Big Neural Networks Waste Capacity
Yann N. Dauphin, Yoshua Bengio
TL;DR
The paper investigates whether optimization limits, rather than capacity, constrain training of very large neural networks on ImageNet. By systematically varying the hidden-unit count in a one-hidden-layer MLP and analyzing training error and the ROI of added capacity, the authors show that while capacity reduces training error, the benefit rapidly diminishes, and large models may not outperform simple baselines after fixed training time. They argue that first-order gradient descent struggles in regimes with many interacting units, pointing to Hessian conditioning as a likely culprit.
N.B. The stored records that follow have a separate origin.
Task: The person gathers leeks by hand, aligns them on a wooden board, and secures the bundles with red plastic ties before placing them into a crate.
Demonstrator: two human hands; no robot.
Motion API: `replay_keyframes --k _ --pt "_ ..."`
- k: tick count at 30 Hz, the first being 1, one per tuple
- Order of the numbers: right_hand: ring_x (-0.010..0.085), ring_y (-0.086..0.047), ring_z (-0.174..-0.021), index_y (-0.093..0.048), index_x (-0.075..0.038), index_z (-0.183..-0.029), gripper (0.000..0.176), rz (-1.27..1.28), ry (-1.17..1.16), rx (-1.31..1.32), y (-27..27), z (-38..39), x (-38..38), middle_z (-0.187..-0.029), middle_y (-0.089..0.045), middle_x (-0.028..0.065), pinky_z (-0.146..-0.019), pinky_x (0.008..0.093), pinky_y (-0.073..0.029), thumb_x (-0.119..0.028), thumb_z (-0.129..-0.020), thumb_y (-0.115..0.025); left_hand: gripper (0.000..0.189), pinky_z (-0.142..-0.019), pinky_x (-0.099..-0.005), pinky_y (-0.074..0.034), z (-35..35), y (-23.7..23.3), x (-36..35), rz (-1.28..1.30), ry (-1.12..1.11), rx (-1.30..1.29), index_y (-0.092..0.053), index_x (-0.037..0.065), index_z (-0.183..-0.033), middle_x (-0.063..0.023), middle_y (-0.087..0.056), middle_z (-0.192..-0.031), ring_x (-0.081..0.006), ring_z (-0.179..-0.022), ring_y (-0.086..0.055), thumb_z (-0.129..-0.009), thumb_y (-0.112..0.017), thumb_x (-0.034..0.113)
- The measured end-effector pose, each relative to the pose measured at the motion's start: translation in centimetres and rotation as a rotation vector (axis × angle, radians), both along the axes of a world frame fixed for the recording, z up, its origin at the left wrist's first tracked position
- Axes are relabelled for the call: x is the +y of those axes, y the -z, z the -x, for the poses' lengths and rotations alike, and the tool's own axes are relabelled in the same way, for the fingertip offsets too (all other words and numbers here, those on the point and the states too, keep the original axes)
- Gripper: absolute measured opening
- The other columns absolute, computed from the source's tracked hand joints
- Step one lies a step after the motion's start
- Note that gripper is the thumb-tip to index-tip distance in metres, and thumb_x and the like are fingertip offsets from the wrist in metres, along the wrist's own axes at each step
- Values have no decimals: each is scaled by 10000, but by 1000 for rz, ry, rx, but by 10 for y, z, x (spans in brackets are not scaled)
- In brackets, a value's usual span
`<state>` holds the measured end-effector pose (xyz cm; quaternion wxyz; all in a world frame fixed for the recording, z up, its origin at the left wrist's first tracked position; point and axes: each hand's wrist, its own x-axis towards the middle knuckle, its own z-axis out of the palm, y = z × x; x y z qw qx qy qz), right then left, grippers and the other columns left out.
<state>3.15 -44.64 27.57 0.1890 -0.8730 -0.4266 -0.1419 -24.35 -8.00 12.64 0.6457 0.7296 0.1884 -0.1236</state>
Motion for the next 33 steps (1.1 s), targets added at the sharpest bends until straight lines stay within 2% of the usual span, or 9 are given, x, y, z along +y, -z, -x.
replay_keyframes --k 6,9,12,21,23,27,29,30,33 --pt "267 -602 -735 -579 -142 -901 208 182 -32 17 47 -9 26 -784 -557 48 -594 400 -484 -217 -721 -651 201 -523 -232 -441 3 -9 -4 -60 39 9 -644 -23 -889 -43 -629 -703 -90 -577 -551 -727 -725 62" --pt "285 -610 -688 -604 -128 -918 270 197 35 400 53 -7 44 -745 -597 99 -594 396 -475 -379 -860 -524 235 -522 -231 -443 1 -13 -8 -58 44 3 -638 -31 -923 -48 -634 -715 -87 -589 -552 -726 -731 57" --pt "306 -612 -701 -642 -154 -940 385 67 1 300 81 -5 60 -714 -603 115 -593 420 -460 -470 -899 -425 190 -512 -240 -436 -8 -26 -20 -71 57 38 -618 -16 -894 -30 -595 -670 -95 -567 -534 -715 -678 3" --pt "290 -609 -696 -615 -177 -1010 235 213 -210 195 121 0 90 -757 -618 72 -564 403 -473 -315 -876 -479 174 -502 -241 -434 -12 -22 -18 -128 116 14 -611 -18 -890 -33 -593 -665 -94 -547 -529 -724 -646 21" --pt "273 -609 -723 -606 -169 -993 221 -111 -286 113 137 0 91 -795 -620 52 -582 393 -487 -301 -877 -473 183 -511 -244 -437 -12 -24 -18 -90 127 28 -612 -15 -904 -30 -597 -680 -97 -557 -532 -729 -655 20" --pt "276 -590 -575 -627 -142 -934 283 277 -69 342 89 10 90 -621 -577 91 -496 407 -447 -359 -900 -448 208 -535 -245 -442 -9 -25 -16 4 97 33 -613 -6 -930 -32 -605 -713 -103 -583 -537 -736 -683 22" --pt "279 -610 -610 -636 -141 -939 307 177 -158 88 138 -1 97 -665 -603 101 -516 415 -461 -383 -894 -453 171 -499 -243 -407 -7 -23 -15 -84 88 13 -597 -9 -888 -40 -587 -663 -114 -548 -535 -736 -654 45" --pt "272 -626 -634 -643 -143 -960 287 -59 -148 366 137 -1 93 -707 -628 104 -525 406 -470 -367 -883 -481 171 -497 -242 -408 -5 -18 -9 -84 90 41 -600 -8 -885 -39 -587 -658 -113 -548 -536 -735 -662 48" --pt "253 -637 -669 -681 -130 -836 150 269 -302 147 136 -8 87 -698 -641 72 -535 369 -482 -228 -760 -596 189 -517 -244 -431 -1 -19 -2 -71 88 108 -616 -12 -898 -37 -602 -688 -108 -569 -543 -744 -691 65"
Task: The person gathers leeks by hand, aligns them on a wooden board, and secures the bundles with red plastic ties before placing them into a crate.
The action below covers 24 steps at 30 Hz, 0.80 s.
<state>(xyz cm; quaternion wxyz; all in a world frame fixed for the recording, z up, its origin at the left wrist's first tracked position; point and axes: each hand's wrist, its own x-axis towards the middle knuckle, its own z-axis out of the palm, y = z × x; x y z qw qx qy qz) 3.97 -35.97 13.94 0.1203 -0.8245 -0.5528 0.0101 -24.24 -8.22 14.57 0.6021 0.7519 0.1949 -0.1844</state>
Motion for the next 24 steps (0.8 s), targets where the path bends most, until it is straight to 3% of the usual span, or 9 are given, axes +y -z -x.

The work motivates optimization- and parametrization-centered approaches, such as sparsity/orthogonality penalties and stochastic second-order or natural-gradient methods, as well as deeper-network investigations, to unlock the benefits of scale on large datasets.
Abstract
This article exposes the failure of some big neural networks to leverage added capacity to reduce underfitting. Past research suggest diminishing returns when increasing the size of neural networks. Our experiments on ImageNet LSVRC-2010 show that this may be due to the fact there are highly diminishing returns for capacity in terms of training error, leading to underfitting. This suggests that the optimization method - first order gradient descent - fails at this regime. Directly attacking this problem, either through the optimization method or the choices of parametrization, may allow to improve the generalization error on large datasets, for which a large capacity is required.